Alp Toker alp at atoker.com
Thu Dec 14 04:10:04 PST 2006


Managed D-Bus/dbus-sharp 0.3 is out, along with a simultaneous release 
of dbus-sharp-glib 0.2. Based around a clean-room implementation of the 
D-Bus protocol and specification version 0.11, dbus-sharp is a 
full-featured .NET IPC library that is fully compatible with libdbus and 
released under the MIT license.

See http://www.ndesk.org/DBusSharp

0.2 (which was unannounced) brought complete support for reading and 
writing big-endian messages.

It added to the provided "org.freedesktop.DBus" interface description:

string[] ListActivatableNames ();

These undocumented calls were also added with the caveat that they are 
marked "Obsolete":

string[] ListQueuedOwners (string name);
uint GetConnectionUnixProcessID (string connection_name);
byte[] GetConnectionSELinuxSecurityContext (string connection_name);

The 0.3 release brings:

* Support for FreeBSD socket credentials
* Enhanced reporting of error conditions and exceptions
* Extensive message validation when DBUS_VERBOSE is set
* Complete support for object tree XML introspection
* Improved handling of threaded and asynchronous calls
* Correct handling of addresses including escaping/unescaping
* Support for the "tcp" transport method
* Any type can now be passed by value, not just C# structs
* Fast paths for certain blittable data structures
* Several smaller correctness and performance fixes

There is one API-breaking change:

* The enum formerly named "NameReply" is now "RequestNameReply"

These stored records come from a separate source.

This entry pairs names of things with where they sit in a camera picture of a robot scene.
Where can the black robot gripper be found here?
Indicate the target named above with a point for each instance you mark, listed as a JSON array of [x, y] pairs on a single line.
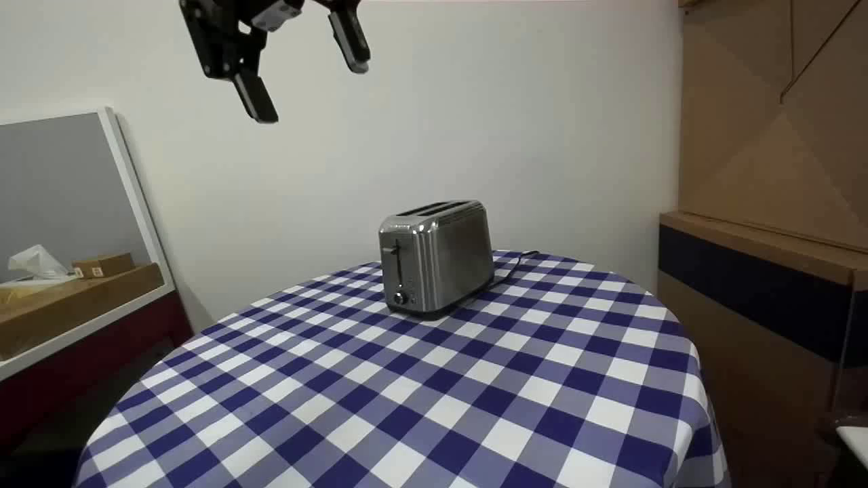
[[218, 36]]

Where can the stainless steel two-slot toaster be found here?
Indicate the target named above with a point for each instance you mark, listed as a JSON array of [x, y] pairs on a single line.
[[437, 260]]

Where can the small wooden box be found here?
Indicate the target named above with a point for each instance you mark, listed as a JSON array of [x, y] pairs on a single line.
[[106, 264]]

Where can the crumpled white plastic bag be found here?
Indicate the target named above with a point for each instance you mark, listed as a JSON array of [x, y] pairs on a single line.
[[37, 264]]

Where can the blue white checkered tablecloth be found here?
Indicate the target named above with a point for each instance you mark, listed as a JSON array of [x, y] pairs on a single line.
[[450, 390]]

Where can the dark red low cabinet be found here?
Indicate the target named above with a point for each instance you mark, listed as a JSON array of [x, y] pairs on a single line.
[[82, 367]]

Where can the wooden cabinet with dark panel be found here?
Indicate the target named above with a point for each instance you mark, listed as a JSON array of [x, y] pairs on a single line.
[[760, 309]]

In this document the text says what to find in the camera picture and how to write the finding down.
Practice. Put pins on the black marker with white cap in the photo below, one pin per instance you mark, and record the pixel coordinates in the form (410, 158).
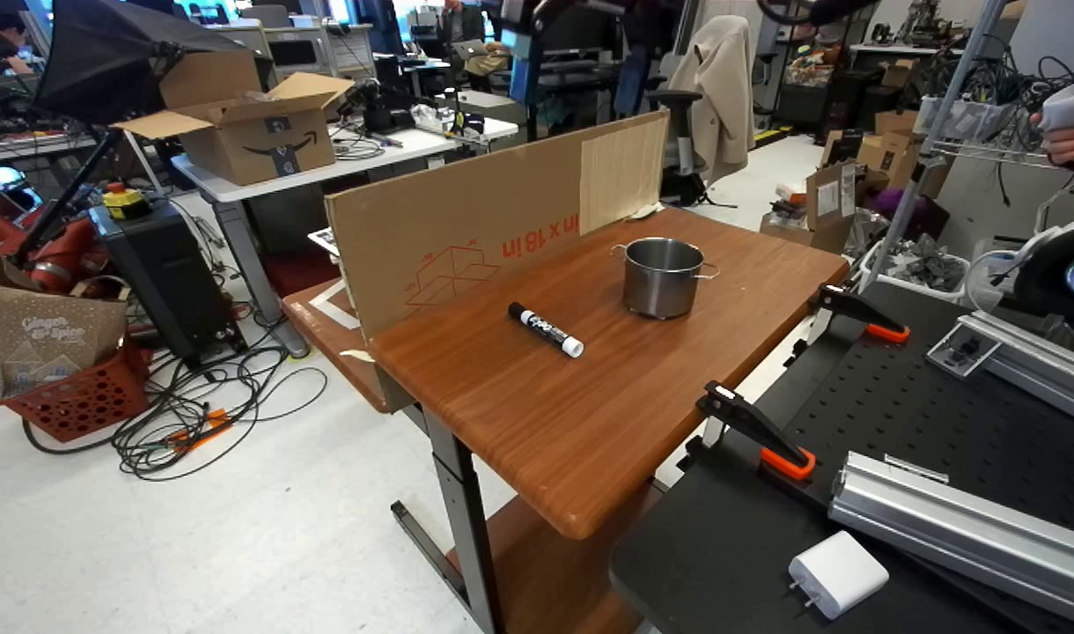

This change was essential to make the implementation match the naming 
conventions set out in the specification.

There has been a lot of exciting work done outside of the core managed 
D-Bus implementation in the time since 0.1 was released:

* Aaron Bockover gave a well-attended presentation on managed D-Bus at 
GNOME Live! The amount of interest from the GNOME camp is very encouraging.

GNOME applications that have made releases bundling managed D-Bus 
include Banshee, F-Spot and Tomboy as well as VMX Manager, dcsharp (a 
file sharing program), LAT (LDAP Administration Tool) and Landell (VoIP 
and IM client). What is interesting is that many of these programs go 
beyond using managed D-Bus for their own interfaces, also using it to 
consume D-Bus APIs provided by GNOME Power Manager, Network Manager, 
Notifications and Helix.

Some applications (new and existing) are also now experimenting with 
code that uses managed D-Bus in creative ways, such as exposing bus 
names over UPnP and exploiting the "tcp" transport method to share 
sticky notes. I look forward to talking about these in the next set of 
release notes.

Since managed D-Bus is written in purely managed code, the same build 
can now be deployed across 32 and 64 bit platforms, and has been used on 
Linux ARM (including the Nokia 770, Sharp Zaurus and Palm Tungsten T3), 
x86, AMD64, FreeBSD, Mac OS X and Win32. Thanks to all the .NET hackers 
who have made "compile once, run anywhere" a reality!